• What to do
The expected answer is a bare count of the lines in the data below that contain "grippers".
====== Records for this exercise
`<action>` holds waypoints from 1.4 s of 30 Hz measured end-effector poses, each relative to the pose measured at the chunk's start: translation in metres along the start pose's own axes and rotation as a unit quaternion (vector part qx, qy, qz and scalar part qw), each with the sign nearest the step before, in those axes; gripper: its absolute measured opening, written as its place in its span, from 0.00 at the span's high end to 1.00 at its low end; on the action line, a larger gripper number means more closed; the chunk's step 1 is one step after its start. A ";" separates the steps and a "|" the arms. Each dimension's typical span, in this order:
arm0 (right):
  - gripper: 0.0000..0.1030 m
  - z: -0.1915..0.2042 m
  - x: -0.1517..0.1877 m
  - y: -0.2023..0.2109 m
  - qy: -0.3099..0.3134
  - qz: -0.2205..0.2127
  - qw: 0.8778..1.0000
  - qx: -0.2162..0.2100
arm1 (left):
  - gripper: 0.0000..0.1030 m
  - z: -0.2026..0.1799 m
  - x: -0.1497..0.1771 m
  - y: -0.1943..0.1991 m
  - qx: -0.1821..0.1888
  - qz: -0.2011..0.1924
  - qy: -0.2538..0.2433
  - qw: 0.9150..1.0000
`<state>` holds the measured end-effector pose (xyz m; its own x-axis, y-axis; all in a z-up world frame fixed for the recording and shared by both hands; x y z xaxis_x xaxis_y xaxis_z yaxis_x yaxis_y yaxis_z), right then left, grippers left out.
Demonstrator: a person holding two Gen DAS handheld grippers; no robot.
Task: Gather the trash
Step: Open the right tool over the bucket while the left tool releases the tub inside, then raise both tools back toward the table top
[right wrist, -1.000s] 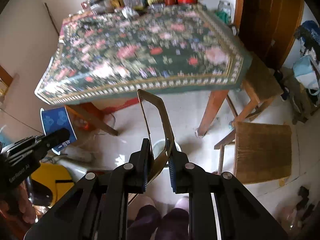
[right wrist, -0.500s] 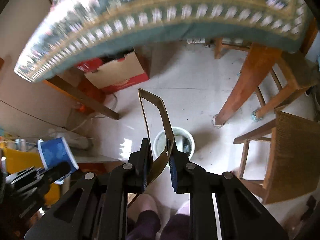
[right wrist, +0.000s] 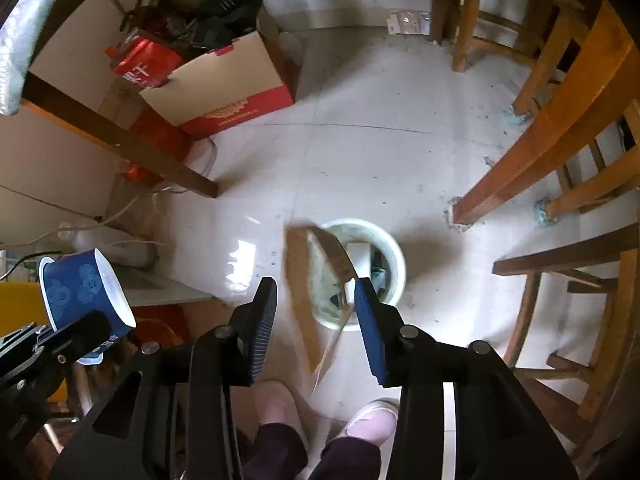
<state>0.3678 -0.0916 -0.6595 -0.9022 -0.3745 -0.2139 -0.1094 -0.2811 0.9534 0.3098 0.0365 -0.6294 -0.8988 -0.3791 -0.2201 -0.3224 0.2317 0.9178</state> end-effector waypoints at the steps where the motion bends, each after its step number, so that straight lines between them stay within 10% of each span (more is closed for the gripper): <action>1: 0.62 -0.003 0.000 0.001 0.003 0.000 1.000 0.005 | 0.96 -0.002 -0.001 -0.005 0.002 0.004 -0.003 1.000; 10: 0.61 -0.020 -0.006 0.024 -0.003 -0.012 1.000 0.020 | 0.95 -0.042 -0.014 -0.038 0.032 0.032 -0.036 0.998; 20: 0.61 -0.030 -0.021 0.068 -0.027 -0.037 0.999 0.029 | 0.66 -0.064 -0.031 -0.023 0.033 0.050 -0.050 0.997; 42: 0.61 0.041 -0.053 0.299 -0.029 -0.132 0.990 0.049 | 0.66 -0.117 -0.088 0.254 0.030 -0.093 -0.100 0.990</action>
<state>0.3656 -0.1194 -0.3546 -0.8591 -0.2466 -0.4484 -0.3822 -0.2736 0.8826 0.3417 0.0233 -0.3385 -0.8612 -0.2369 -0.4498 -0.4995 0.2298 0.8353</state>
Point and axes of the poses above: each gripper's, at about its wrist camera, not at the fingertips, and y roughly against the way its jaws point, z to its left, x to its underside, the point moved 7 cm from there along -y, roughly the way its jaws point, and after that the axes turned 6 degrees about y, right-handed, at the moved point
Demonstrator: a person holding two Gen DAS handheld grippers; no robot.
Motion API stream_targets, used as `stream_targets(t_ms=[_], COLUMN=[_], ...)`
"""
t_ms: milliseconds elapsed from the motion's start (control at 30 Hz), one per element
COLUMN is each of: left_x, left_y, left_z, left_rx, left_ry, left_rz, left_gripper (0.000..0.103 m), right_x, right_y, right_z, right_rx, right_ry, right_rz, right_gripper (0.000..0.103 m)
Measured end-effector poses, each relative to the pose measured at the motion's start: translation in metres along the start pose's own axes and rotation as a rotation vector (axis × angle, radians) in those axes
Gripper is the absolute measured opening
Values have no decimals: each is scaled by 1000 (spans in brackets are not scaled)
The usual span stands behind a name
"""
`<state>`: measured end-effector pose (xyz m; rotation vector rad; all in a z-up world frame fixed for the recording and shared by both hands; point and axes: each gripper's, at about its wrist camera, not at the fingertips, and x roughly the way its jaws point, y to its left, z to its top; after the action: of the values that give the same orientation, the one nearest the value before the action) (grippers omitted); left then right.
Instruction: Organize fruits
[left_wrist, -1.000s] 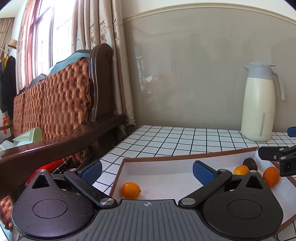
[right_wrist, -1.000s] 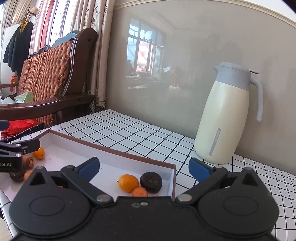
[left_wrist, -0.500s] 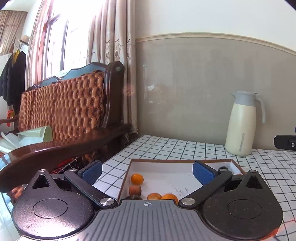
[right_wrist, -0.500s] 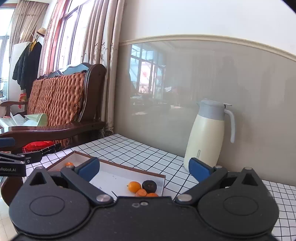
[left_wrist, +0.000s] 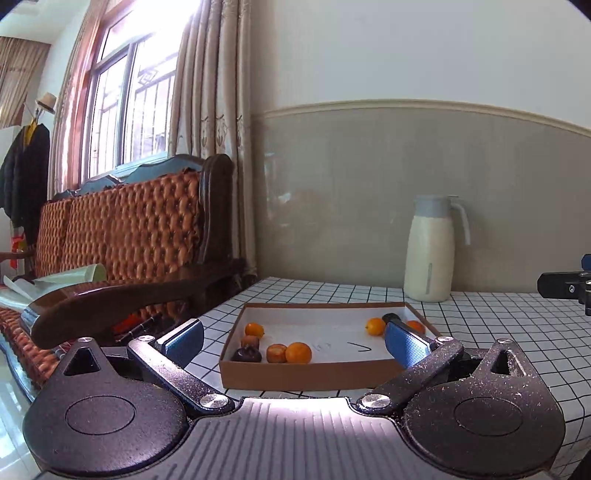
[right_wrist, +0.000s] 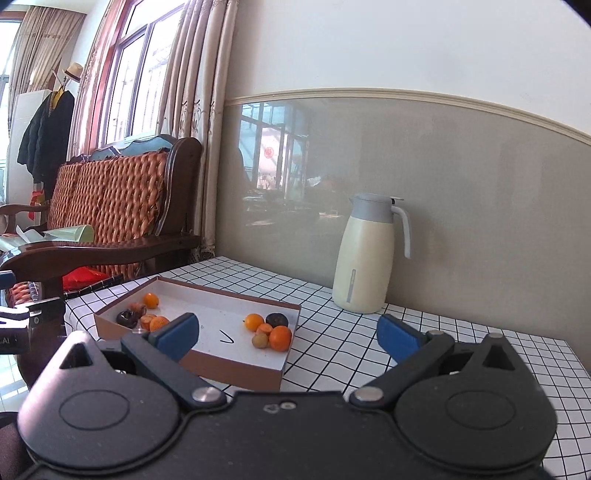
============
• Response box
4